(Saved entries)
=======
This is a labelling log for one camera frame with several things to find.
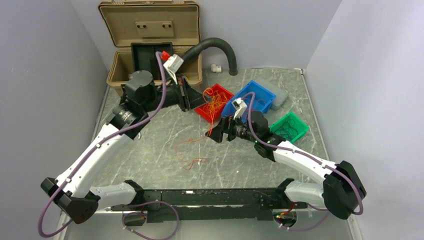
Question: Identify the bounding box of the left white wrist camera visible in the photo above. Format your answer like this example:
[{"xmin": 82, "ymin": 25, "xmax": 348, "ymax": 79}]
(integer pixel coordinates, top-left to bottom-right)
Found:
[{"xmin": 160, "ymin": 51, "xmax": 184, "ymax": 85}]

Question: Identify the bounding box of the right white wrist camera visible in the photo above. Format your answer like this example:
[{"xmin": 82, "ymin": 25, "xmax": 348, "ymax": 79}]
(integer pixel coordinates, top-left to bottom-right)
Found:
[{"xmin": 231, "ymin": 97, "xmax": 247, "ymax": 120}]

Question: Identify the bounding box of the black corrugated hose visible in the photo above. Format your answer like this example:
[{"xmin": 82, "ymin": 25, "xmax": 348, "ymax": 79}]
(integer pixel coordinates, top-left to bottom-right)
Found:
[{"xmin": 180, "ymin": 37, "xmax": 239, "ymax": 77}]

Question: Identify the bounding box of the red plastic bin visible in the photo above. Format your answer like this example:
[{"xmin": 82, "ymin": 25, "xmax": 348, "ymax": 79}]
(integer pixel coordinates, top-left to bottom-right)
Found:
[{"xmin": 194, "ymin": 83, "xmax": 234, "ymax": 123}]

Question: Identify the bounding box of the blue plastic bin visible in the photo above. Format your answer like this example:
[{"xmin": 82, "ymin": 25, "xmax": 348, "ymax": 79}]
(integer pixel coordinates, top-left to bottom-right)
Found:
[{"xmin": 218, "ymin": 80, "xmax": 276, "ymax": 120}]

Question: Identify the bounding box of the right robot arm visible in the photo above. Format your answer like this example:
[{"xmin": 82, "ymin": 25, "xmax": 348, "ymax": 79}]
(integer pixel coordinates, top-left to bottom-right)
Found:
[{"xmin": 206, "ymin": 111, "xmax": 367, "ymax": 220}]

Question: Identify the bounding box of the grey plastic case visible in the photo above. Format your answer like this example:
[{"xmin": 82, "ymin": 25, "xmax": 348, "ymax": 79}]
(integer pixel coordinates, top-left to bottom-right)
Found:
[{"xmin": 255, "ymin": 77, "xmax": 289, "ymax": 111}]

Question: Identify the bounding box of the white pipe fitting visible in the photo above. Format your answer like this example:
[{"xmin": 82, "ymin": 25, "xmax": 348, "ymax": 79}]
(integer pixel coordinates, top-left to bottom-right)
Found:
[{"xmin": 210, "ymin": 64, "xmax": 222, "ymax": 73}]

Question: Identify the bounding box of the yellow wire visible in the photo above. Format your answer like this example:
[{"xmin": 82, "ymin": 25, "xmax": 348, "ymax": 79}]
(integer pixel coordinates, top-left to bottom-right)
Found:
[{"xmin": 200, "ymin": 92, "xmax": 231, "ymax": 117}]

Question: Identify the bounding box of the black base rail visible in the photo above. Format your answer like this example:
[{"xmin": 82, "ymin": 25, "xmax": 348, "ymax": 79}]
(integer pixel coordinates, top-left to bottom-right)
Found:
[{"xmin": 110, "ymin": 188, "xmax": 307, "ymax": 223}]

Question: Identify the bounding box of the green plastic bin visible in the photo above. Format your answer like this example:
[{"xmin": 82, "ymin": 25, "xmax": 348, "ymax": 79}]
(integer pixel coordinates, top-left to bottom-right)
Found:
[{"xmin": 269, "ymin": 111, "xmax": 310, "ymax": 144}]

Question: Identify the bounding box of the black toolbox tray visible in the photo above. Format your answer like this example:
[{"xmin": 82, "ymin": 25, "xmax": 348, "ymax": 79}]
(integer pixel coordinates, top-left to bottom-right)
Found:
[{"xmin": 130, "ymin": 42, "xmax": 173, "ymax": 74}]

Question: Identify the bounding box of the tan plastic toolbox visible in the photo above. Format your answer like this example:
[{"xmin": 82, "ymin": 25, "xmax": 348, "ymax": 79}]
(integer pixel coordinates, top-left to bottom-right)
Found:
[{"xmin": 97, "ymin": 0, "xmax": 201, "ymax": 96}]

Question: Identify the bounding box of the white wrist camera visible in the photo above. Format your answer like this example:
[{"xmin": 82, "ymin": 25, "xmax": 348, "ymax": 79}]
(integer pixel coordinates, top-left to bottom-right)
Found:
[
  {"xmin": 160, "ymin": 51, "xmax": 184, "ymax": 85},
  {"xmin": 231, "ymin": 97, "xmax": 247, "ymax": 120}
]

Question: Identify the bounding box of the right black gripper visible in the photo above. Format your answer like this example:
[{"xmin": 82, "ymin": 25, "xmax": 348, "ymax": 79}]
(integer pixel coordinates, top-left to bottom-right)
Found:
[{"xmin": 205, "ymin": 111, "xmax": 259, "ymax": 143}]

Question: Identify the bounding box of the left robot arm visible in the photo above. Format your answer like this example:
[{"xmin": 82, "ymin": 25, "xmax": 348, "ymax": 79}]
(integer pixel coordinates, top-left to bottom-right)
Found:
[{"xmin": 41, "ymin": 70, "xmax": 210, "ymax": 224}]

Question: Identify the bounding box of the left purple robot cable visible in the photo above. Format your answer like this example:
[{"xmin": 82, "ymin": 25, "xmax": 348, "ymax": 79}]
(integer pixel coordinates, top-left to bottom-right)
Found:
[{"xmin": 37, "ymin": 51, "xmax": 182, "ymax": 240}]

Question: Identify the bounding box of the purple wire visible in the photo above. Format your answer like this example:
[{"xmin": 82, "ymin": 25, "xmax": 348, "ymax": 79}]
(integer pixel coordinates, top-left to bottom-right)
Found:
[{"xmin": 276, "ymin": 117, "xmax": 304, "ymax": 140}]

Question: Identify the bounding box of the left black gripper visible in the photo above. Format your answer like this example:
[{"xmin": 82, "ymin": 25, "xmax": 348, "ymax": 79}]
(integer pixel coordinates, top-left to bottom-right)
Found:
[{"xmin": 142, "ymin": 74, "xmax": 212, "ymax": 113}]
=======
Exercise aim:
None of the pictures should appear; the rest of the entries must be reproduced exactly.

Answer to this task:
This is a labelling log for one camera frame with several things to find.
Question: Identify the bounding box of the left white wrist camera visible in the photo above. Format your answer like this example:
[{"xmin": 82, "ymin": 25, "xmax": 348, "ymax": 79}]
(integer pixel coordinates, top-left to bottom-right)
Found:
[{"xmin": 160, "ymin": 51, "xmax": 184, "ymax": 85}]

Question: Identify the bounding box of the right white wrist camera visible in the photo above. Format your answer like this example:
[{"xmin": 82, "ymin": 25, "xmax": 348, "ymax": 79}]
(integer pixel coordinates, top-left to bottom-right)
Found:
[{"xmin": 231, "ymin": 97, "xmax": 247, "ymax": 120}]

Question: Identify the bounding box of the black corrugated hose visible in the photo above. Format your answer like this example:
[{"xmin": 82, "ymin": 25, "xmax": 348, "ymax": 79}]
(integer pixel coordinates, top-left to bottom-right)
Found:
[{"xmin": 180, "ymin": 37, "xmax": 239, "ymax": 77}]

Question: Identify the bounding box of the red plastic bin visible in the photo above. Format your answer like this example:
[{"xmin": 82, "ymin": 25, "xmax": 348, "ymax": 79}]
(integer pixel coordinates, top-left to bottom-right)
Found:
[{"xmin": 194, "ymin": 83, "xmax": 234, "ymax": 123}]

Question: Identify the bounding box of the blue plastic bin visible in the photo above. Format your answer like this example:
[{"xmin": 82, "ymin": 25, "xmax": 348, "ymax": 79}]
(integer pixel coordinates, top-left to bottom-right)
Found:
[{"xmin": 218, "ymin": 80, "xmax": 276, "ymax": 120}]

Question: Identify the bounding box of the right robot arm visible in the photo above. Format your answer like this example:
[{"xmin": 82, "ymin": 25, "xmax": 348, "ymax": 79}]
(integer pixel coordinates, top-left to bottom-right)
Found:
[{"xmin": 206, "ymin": 111, "xmax": 367, "ymax": 220}]

Question: Identify the bounding box of the grey plastic case visible in the photo above. Format your answer like this example:
[{"xmin": 82, "ymin": 25, "xmax": 348, "ymax": 79}]
(integer pixel coordinates, top-left to bottom-right)
Found:
[{"xmin": 255, "ymin": 77, "xmax": 289, "ymax": 111}]

Question: Identify the bounding box of the white pipe fitting visible in the photo above. Format your answer like this example:
[{"xmin": 82, "ymin": 25, "xmax": 348, "ymax": 79}]
(integer pixel coordinates, top-left to bottom-right)
Found:
[{"xmin": 210, "ymin": 64, "xmax": 222, "ymax": 73}]

Question: Identify the bounding box of the yellow wire visible in the photo above. Format your answer like this example:
[{"xmin": 82, "ymin": 25, "xmax": 348, "ymax": 79}]
(integer pixel coordinates, top-left to bottom-right)
Found:
[{"xmin": 200, "ymin": 92, "xmax": 231, "ymax": 117}]

Question: Identify the bounding box of the black base rail visible in the photo above. Format your answer like this example:
[{"xmin": 82, "ymin": 25, "xmax": 348, "ymax": 79}]
(integer pixel coordinates, top-left to bottom-right)
Found:
[{"xmin": 110, "ymin": 188, "xmax": 307, "ymax": 223}]

Question: Identify the bounding box of the green plastic bin visible in the photo above. Format your answer like this example:
[{"xmin": 82, "ymin": 25, "xmax": 348, "ymax": 79}]
(integer pixel coordinates, top-left to bottom-right)
Found:
[{"xmin": 269, "ymin": 111, "xmax": 310, "ymax": 144}]

Question: Identify the bounding box of the black toolbox tray visible in the photo above. Format your answer like this example:
[{"xmin": 82, "ymin": 25, "xmax": 348, "ymax": 79}]
(integer pixel coordinates, top-left to bottom-right)
Found:
[{"xmin": 130, "ymin": 42, "xmax": 173, "ymax": 74}]

Question: Identify the bounding box of the tan plastic toolbox visible in the photo above. Format your answer like this example:
[{"xmin": 82, "ymin": 25, "xmax": 348, "ymax": 79}]
(integer pixel coordinates, top-left to bottom-right)
Found:
[{"xmin": 97, "ymin": 0, "xmax": 201, "ymax": 96}]

Question: Identify the bounding box of the white wrist camera visible in the photo above. Format your answer like this example:
[{"xmin": 82, "ymin": 25, "xmax": 348, "ymax": 79}]
(integer pixel coordinates, top-left to bottom-right)
Found:
[
  {"xmin": 160, "ymin": 51, "xmax": 184, "ymax": 85},
  {"xmin": 231, "ymin": 97, "xmax": 247, "ymax": 120}
]

Question: Identify the bounding box of the right black gripper visible in the photo above. Format your answer like this example:
[{"xmin": 82, "ymin": 25, "xmax": 348, "ymax": 79}]
(integer pixel coordinates, top-left to bottom-right)
Found:
[{"xmin": 205, "ymin": 111, "xmax": 259, "ymax": 143}]

Question: Identify the bounding box of the left robot arm visible in the photo above. Format your answer like this example:
[{"xmin": 82, "ymin": 25, "xmax": 348, "ymax": 79}]
(integer pixel coordinates, top-left to bottom-right)
Found:
[{"xmin": 41, "ymin": 70, "xmax": 210, "ymax": 224}]

Question: Identify the bounding box of the left purple robot cable visible in the photo above. Format your answer like this example:
[{"xmin": 82, "ymin": 25, "xmax": 348, "ymax": 79}]
(integer pixel coordinates, top-left to bottom-right)
Found:
[{"xmin": 37, "ymin": 51, "xmax": 182, "ymax": 240}]

Question: Identify the bounding box of the purple wire visible in the photo above. Format your answer like this example:
[{"xmin": 82, "ymin": 25, "xmax": 348, "ymax": 79}]
(integer pixel coordinates, top-left to bottom-right)
Found:
[{"xmin": 276, "ymin": 117, "xmax": 304, "ymax": 140}]

Question: Identify the bounding box of the left black gripper visible in the photo above. Format your answer like this example:
[{"xmin": 82, "ymin": 25, "xmax": 348, "ymax": 79}]
(integer pixel coordinates, top-left to bottom-right)
Found:
[{"xmin": 142, "ymin": 74, "xmax": 212, "ymax": 113}]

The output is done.